Brief lesson on macronutrients:
Carbohydrates and protein each have 4 calories per gram. Fat has 9 calories per gram. This means that on a 2000 calorie diet, for example, 150 g (or 600 calories) will come from protein, 250 g (or 1000 calories) from carbohydrates and 50g (450 calories) from fat. That’s 2,050 calories. Some people do better with more fat, some with more carbohydrates.
Try this out:
Set a constant daily protein intake (once you reach it). Then experiment with different amounts of carbohydrates and fats. I wouldn’t lose less than 20g of fat because fat is responsible for testosterone and mood.
One thing to keep in mind when trying to lose weight is that eating carbohydrates can be more filling than eating fat. A cup of brown rice contains 216 calories, 2 tablespoons of olive oil contains 238 calories. What will make you fuller? When you’re trying to lose weight and work in a calorie deficit, the goal is to eat as much as possible and feel full. This will help avoid the hunger pangs (perhaps even hunger) associated with dieting.
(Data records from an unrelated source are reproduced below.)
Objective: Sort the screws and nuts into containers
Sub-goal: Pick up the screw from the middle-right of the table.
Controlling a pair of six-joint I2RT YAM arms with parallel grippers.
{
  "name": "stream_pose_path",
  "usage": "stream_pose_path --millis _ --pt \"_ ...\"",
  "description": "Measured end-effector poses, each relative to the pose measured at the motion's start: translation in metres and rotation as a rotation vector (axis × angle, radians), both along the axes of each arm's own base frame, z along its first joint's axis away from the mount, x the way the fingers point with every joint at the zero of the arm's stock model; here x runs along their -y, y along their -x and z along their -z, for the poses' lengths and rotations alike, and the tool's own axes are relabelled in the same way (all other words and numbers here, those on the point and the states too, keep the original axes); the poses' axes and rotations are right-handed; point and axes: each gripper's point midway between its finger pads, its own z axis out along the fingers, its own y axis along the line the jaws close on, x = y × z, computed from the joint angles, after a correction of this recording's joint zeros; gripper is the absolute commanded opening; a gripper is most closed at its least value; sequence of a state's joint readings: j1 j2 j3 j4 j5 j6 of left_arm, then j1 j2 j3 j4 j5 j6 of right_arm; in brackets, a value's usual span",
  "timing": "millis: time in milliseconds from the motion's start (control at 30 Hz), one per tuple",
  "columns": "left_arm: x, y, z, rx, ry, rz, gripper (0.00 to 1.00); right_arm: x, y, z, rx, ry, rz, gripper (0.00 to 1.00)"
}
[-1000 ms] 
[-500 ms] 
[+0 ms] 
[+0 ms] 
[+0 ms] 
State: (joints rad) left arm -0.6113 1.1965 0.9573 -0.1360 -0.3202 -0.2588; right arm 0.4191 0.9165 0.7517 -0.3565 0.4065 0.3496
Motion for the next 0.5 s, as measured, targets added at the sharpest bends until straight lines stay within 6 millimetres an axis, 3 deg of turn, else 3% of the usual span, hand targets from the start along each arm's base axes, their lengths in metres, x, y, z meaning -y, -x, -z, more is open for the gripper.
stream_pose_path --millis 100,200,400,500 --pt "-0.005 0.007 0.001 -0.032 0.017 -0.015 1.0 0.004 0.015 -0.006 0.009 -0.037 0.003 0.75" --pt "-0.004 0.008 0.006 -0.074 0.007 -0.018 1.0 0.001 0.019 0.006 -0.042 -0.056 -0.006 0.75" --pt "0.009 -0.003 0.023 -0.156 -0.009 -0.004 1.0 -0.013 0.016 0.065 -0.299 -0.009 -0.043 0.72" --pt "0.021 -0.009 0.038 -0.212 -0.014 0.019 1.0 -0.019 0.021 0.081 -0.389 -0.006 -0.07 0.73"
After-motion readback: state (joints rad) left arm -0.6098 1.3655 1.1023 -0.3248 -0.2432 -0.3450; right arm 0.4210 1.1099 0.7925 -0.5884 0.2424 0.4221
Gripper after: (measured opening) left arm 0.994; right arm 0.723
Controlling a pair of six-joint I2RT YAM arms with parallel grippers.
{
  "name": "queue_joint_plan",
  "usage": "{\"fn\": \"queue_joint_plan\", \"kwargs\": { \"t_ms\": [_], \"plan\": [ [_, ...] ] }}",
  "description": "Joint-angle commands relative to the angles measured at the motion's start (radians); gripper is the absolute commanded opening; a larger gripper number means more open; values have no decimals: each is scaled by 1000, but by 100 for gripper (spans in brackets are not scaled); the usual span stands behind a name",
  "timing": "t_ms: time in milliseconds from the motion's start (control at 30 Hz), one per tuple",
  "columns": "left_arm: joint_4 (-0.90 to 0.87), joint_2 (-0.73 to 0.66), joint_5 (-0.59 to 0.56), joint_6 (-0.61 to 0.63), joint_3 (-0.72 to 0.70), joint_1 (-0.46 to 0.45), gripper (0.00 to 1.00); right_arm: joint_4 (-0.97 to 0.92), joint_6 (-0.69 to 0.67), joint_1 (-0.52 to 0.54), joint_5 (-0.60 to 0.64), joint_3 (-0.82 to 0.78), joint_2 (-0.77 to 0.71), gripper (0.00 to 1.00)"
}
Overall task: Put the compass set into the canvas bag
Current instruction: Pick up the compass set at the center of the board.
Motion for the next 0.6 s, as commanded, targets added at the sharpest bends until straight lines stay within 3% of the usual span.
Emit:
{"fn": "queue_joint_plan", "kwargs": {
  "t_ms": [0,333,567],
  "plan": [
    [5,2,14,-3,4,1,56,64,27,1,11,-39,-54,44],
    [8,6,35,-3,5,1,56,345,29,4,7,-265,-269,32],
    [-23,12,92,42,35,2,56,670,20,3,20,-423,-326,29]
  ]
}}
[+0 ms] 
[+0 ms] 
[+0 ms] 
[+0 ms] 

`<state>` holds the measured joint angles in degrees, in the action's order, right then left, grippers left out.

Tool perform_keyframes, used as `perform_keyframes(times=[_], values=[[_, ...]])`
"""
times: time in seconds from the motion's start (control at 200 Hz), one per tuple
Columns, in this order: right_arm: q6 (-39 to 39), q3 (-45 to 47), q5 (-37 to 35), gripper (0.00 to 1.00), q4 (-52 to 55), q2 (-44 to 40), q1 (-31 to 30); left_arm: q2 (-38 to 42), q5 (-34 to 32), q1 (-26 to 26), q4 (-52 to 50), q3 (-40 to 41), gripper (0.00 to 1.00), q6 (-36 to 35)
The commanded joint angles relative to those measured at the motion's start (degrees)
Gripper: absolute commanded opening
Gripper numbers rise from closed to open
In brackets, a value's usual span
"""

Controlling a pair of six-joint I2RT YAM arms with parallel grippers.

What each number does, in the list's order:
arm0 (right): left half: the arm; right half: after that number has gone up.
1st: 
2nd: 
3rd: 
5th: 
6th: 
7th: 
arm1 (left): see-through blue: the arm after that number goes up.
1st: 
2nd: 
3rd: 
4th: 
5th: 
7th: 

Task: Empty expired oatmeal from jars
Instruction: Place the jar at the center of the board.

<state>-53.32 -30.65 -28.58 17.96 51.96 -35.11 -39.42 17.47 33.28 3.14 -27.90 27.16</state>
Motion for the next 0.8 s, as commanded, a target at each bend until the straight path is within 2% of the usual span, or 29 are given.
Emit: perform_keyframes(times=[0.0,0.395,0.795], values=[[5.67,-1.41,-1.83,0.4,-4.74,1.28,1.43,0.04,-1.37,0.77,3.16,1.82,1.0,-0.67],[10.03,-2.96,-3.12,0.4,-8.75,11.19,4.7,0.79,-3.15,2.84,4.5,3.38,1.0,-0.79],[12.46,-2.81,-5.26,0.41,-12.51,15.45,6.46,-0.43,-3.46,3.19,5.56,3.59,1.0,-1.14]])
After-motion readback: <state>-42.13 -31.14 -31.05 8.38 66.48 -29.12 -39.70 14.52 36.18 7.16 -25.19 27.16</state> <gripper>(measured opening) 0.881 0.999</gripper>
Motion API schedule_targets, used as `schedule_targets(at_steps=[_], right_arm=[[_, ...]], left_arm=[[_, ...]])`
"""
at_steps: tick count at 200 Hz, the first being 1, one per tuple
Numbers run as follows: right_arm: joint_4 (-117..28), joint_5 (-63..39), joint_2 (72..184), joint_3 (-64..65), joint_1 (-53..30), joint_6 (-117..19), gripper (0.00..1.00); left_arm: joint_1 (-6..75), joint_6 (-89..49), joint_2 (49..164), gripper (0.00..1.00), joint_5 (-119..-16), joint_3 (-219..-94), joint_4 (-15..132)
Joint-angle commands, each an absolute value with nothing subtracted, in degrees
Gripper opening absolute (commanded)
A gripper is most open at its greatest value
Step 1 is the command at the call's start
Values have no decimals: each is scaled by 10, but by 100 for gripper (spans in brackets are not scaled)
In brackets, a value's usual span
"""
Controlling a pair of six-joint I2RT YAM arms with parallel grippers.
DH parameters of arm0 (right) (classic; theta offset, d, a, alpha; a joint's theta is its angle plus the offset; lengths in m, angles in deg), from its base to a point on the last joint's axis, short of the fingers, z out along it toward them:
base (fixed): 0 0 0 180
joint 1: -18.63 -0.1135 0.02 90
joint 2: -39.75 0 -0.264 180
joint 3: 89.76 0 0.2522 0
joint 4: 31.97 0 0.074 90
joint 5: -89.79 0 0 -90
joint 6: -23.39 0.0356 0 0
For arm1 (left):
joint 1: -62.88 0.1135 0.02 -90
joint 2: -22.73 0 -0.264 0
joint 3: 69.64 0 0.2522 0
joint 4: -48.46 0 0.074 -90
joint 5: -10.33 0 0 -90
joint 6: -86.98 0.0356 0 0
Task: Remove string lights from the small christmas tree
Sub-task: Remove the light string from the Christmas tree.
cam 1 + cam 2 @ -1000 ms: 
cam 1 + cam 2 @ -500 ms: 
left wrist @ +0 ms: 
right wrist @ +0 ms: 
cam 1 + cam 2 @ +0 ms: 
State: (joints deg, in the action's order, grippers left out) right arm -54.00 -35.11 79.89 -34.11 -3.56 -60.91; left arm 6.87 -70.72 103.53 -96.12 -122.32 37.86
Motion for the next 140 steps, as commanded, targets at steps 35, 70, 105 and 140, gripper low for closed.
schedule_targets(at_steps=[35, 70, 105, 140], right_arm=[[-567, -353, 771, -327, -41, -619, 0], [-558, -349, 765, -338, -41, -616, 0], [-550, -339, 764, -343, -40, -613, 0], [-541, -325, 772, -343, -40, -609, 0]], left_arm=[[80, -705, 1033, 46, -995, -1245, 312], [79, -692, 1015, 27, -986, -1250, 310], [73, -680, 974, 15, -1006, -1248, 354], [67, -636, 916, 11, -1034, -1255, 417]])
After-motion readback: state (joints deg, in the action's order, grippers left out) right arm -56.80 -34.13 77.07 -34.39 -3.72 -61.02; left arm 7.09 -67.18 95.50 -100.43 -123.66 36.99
So 56g has been thrown down as a baseline. This Healthline article suggests up to .75g per pound maximizes the benefits of protein consumption. More than that and the benefits go down. So, if you weigh 175 pounds, you need 130g of protein per day. For many of us, that is enough, and incorporating lots of protein into our diet can be a challenge. However, 0.75g/lb is still low in some areas. For example, professional bodybuilders consume 1g to 1.5g of protein per pound of body weight. However, eating too much protein can have negative effects.
There are plenty of quality protein sources that are not meat. Some of the highlights include eggs, nuts, and nut butter, beans, and soy products. If you’re worried about losing muscle or performance, consider the fact that Alex Honnold is vegetarian (sometimes vegan), Venus Williams is vegan, and bodybuilder Barny du Plessis is vegan as well.
In general, the body can only process a limited amount of protein at any one time. Consume 25 to 30 grams of protein with meals and snacks throughout the day for maximum benefit. You can split 150g of protein between three meals and two snacks of 30g of protein each. It’s important to get protein as part of your first meal of the day. Especially if you’re trying to maintain muscle mass.
Exactly how you structure your protein intake is entirely up to you and depends on your dietary preferences, whether you work from home or the office, live in a van, or have other dietary restrictions. One thing that will help you get enough protein (and meet your nutritional goals) is being aware of your food choices and meal preparation. If you let your meal go with whatever you want, Christmas cakes, office birthday cakes, and French fries (all low in protein) will find their way into your life. If you’re serious about getting fit, staying in shape, and reaching your macronutrient goals, fill your fridge (and lunch box) with healthy foods. You will soon find that filling your stomach with it is also easier.